Référence agro : Que pensez-vous des débats actuels sur la poursuite ou l’aménagement de la mise en œuvre du Green Deal ?
Thierry Pouch : La guerre Russie-Ukraine a entraîné une guerre plus symbolique entre les partisans d’une suspension des mesures environnementales pour produire plus et ceux qui souhaitent poursuivre dans la voie du Green Deal. Pourtant, nous avons une obligation morale à aider les pays qui vont commencer à avoir le ventre creux. Je suggère de mettre à l’étude une mise entre parenthèses, pendant un an, du Green Deal. Certes, les stocks de céréales sont encore élevés : le rapport stock / consommation est de 36 % contre 20 % pendant la crise de 2008. Mais, même si la guerre en Ukraine se termine, il sera difficile de remettre toutes les surfaces en culture et le problème de la production alimentaire reste entier pour 2023.
R.A. : Quelle est la posture des pays en dehors de l’Union européenne ?
T.P. : Les Etats-Unis ne veulent pas faire l’impasse de la production de maïs à des fins énergétiques, et le Brésil, autre grand pays producteur mais dont les sols nécessitent beaucoup d’engrais et de fertilisants, est menacé par la baisse des quantités d’engrais dans le monde.

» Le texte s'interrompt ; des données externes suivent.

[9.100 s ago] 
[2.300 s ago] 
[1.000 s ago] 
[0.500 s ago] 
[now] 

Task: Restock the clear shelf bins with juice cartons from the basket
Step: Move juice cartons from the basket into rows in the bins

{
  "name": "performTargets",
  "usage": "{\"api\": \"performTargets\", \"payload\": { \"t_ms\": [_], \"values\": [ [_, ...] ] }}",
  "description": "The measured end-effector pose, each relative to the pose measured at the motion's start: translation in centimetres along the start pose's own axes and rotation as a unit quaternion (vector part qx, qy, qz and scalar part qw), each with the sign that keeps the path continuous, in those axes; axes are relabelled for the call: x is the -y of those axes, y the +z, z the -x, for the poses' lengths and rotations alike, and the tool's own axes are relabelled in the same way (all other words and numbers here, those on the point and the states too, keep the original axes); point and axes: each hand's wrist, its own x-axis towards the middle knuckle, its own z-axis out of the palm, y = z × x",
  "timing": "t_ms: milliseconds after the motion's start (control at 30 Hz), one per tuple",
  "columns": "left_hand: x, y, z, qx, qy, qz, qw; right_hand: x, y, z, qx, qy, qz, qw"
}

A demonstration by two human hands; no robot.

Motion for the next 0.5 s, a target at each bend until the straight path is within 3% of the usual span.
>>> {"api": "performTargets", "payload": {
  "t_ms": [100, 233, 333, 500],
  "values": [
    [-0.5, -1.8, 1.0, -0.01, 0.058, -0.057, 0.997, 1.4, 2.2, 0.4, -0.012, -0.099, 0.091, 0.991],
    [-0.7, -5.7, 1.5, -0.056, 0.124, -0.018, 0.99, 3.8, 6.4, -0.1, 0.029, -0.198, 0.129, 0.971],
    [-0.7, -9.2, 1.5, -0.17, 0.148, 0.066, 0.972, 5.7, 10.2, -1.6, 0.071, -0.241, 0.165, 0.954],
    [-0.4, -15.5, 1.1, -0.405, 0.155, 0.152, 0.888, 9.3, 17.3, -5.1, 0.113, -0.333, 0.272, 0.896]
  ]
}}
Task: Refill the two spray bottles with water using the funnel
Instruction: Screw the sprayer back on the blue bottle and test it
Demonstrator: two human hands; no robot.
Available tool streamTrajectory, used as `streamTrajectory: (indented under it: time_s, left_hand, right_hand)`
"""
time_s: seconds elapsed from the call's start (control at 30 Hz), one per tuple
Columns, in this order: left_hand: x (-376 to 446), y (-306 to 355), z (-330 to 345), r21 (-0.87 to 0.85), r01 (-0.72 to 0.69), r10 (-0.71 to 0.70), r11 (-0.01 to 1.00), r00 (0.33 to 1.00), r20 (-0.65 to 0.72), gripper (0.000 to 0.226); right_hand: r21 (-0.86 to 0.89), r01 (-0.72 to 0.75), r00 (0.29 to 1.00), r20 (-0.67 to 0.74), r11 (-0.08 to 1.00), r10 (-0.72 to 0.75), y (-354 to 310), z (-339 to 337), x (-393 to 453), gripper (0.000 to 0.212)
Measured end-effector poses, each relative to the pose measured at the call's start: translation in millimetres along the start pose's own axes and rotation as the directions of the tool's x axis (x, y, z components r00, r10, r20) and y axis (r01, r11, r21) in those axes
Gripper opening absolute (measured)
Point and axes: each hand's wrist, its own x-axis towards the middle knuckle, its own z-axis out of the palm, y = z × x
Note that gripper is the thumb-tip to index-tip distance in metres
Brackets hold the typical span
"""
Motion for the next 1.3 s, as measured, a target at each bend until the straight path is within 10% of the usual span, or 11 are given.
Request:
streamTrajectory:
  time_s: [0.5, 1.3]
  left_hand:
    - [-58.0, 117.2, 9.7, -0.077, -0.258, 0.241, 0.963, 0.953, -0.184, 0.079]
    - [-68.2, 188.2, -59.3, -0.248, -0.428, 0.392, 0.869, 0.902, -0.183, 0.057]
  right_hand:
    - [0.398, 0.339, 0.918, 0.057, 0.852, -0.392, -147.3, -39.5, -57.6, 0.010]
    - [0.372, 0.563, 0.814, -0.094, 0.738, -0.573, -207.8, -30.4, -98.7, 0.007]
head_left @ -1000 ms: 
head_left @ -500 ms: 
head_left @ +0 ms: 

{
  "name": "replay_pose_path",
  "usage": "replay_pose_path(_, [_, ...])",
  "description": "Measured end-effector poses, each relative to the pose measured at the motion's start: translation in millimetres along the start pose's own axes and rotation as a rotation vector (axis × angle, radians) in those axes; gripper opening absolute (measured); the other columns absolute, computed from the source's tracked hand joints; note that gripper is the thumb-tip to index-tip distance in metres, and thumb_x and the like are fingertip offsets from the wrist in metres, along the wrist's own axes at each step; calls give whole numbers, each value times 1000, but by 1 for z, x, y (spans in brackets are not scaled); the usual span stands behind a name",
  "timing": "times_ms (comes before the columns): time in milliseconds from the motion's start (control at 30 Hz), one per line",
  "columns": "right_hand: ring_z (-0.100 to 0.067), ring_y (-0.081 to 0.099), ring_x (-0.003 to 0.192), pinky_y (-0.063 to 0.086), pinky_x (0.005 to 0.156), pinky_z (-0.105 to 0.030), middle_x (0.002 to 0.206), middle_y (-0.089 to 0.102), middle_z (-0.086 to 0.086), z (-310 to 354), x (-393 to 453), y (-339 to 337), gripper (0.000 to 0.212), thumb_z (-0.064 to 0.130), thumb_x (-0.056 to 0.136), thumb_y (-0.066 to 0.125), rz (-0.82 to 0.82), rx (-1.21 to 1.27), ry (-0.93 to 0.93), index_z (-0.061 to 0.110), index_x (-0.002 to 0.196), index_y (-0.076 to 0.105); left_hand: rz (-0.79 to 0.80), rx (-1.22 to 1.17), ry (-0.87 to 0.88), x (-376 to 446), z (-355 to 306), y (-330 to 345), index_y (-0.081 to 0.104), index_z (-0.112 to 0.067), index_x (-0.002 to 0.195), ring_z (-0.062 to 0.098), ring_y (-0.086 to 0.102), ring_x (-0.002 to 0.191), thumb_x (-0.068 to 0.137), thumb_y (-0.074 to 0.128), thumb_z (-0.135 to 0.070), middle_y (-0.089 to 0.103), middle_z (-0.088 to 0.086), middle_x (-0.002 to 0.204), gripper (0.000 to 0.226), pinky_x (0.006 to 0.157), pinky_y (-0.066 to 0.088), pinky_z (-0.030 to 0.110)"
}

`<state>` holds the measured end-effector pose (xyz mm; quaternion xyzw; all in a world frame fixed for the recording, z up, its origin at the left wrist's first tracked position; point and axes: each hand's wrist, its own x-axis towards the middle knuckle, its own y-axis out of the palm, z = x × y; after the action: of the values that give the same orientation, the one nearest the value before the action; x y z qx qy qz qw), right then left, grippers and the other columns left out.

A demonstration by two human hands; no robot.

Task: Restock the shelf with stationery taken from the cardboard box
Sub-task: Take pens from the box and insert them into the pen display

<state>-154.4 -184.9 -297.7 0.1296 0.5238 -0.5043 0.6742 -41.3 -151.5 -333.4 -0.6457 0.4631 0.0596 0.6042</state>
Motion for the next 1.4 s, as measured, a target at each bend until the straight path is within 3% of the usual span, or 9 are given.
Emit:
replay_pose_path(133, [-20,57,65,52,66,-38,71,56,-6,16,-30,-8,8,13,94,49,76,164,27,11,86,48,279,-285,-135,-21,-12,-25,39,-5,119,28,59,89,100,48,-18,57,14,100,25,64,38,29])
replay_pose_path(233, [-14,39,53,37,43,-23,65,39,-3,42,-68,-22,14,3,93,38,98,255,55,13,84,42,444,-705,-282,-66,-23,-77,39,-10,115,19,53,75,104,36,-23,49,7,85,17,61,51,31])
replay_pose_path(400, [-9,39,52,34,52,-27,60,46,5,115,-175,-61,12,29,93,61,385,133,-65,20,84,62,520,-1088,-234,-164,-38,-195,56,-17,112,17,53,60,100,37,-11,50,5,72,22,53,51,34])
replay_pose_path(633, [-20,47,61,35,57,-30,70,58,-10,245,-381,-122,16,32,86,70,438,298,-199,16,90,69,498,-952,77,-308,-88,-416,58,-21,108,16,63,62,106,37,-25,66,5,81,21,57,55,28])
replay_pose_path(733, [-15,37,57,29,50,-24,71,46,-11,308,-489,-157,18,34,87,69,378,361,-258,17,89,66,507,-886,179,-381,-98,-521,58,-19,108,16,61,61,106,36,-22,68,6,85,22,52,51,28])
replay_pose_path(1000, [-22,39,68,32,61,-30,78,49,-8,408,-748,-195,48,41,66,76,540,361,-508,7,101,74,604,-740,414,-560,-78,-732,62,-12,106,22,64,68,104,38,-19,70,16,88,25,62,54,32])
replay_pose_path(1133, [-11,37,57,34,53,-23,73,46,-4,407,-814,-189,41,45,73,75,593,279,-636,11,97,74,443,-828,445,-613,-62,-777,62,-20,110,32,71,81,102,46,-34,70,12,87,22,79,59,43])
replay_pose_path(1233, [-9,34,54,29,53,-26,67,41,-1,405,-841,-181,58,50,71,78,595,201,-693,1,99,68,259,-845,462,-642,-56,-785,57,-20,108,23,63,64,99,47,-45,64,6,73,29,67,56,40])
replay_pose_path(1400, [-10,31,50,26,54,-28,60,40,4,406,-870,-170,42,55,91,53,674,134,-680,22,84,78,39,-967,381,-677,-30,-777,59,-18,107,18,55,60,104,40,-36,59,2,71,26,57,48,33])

L’Union européenne a donc un rôle à jouer dans la hausse de sa production agricole pour contribuer aux grands équilibres vitaux de la planète.
R.A. : Que pensez-vous de la mesure prise en France autorisant la culture des jachères ?
T.P. : Les jachères en France représentent 446 000 hectares, soit 1,6 % de la surface agricole utile. Mais il y a souvent des contraintes sur ces surfaces qui entravent la production : zones humides, pentes, problème de circulation de machines. C’est le cas par exemple des 112 400 ha de jachères en Nouvelle-Aquitaine. Celles sur des zones comme les Hauts-de-France ou le Centre-Val de Loire sont plus intéressantes, mais sur cette dernière région, elles ne représentent que 87 000 ha. De plus, les céréaliers sont confrontés à un problème de disponibilités en engrais et en produits phytosanitaires. Cette mesure pourrait apporter une réponse partielle à un besoin supplémentaire de production.